__WORK TO BE COMPLETED__
Return every line of the data exactly as it stands.

__DATASET EXCERPT__
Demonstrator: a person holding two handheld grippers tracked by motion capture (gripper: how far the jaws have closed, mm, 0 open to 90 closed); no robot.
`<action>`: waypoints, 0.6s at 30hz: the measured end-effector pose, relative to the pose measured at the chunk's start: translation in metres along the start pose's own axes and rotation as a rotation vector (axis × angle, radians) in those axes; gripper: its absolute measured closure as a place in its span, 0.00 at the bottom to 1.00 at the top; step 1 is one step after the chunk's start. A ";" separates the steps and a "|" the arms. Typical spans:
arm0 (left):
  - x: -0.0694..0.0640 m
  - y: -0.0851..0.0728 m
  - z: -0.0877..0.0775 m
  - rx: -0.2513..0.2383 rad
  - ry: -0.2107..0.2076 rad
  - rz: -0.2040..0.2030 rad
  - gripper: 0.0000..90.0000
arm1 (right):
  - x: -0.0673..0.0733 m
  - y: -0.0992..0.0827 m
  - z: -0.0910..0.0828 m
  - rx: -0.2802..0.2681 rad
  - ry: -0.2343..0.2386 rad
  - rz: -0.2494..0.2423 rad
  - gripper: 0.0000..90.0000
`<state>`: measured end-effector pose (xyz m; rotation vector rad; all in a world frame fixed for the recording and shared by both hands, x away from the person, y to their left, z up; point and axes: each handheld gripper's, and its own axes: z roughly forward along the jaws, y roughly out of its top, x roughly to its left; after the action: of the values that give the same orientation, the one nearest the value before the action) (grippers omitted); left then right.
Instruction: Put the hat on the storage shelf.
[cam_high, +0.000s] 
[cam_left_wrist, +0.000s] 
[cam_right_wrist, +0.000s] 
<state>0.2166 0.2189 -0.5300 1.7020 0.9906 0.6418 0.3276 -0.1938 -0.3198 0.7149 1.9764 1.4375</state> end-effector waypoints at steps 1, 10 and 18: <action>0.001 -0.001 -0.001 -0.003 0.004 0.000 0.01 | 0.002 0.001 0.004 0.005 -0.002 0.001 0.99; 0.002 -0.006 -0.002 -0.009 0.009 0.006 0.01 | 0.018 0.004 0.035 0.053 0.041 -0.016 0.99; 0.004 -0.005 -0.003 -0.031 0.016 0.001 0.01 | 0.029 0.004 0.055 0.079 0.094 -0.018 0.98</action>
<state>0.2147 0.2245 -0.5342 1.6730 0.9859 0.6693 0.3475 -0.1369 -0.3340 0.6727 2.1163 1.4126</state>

__RESPONSE TO THE TASK__
Demonstrator: a person holding two handheld grippers tracked by motion capture (gripper: how far the jaws have closed, mm, 0 open to 90 closed); no robot.
`<action>`: waypoints, 0.6s at 30hz: the measured end-effector pose, relative to the pose measured at the chunk's start: translation in metres along the start pose's own axes and rotation as a rotation vector (axis × angle, radians) in those axes; gripper: its absolute measured closure as a place in its span, 0.00 at the bottom to 1.00 at the top; step 1 is one step after the chunk's start. A ";" separates the steps and a "|" the arms. Typical spans:
arm0 (left):
  - x: -0.0694..0.0640 m
  - y: -0.0851..0.0728 m
  - z: -0.0877..0.0775 m
  - rx: -0.2513..0.2383 rad
  - ry: -0.2107..0.2076 rad
  - rz: -0.2040..0.2030 rad
  - gripper: 0.0000..90.0000
arm1 (right):
  - x: -0.0673..0.0733 m
  - y: -0.0992..0.0827 m
  - z: -0.0910..0.0828 m
  - rx: -0.2802..0.2681 rad
  - ry: -0.2343..0.2386 rad
  - rz: -0.2494..0.2423 rad
  - gripper: 0.0000..90.0000
`<state>`: measured end-effector pose (xyz m; rotation vector rad; all in a world frame fixed for the recording and shared by both hands, x away from the person, y to their left, z up; point and axes: each handheld gripper's, and its own axes: z roughly forward along the jaws, y roughly out of its top, x roughly to its left; after the action: of the values that give the same orientation, the one nearest the value before the action) (grippers omitted); left then right.
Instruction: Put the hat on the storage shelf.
[cam_high, +0.000s] 
[cam_left_wrist, +0.000s] 
[cam_right_wrist, +0.000s] 
<state>0.2166 0.2189 -0.5300 1.7020 0.9906 0.6418 0.3276 -0.1938 -0.3198 0.7149 1.9764 1.4375</state> end-effector waypoints at steps 1, 10 and 18: <action>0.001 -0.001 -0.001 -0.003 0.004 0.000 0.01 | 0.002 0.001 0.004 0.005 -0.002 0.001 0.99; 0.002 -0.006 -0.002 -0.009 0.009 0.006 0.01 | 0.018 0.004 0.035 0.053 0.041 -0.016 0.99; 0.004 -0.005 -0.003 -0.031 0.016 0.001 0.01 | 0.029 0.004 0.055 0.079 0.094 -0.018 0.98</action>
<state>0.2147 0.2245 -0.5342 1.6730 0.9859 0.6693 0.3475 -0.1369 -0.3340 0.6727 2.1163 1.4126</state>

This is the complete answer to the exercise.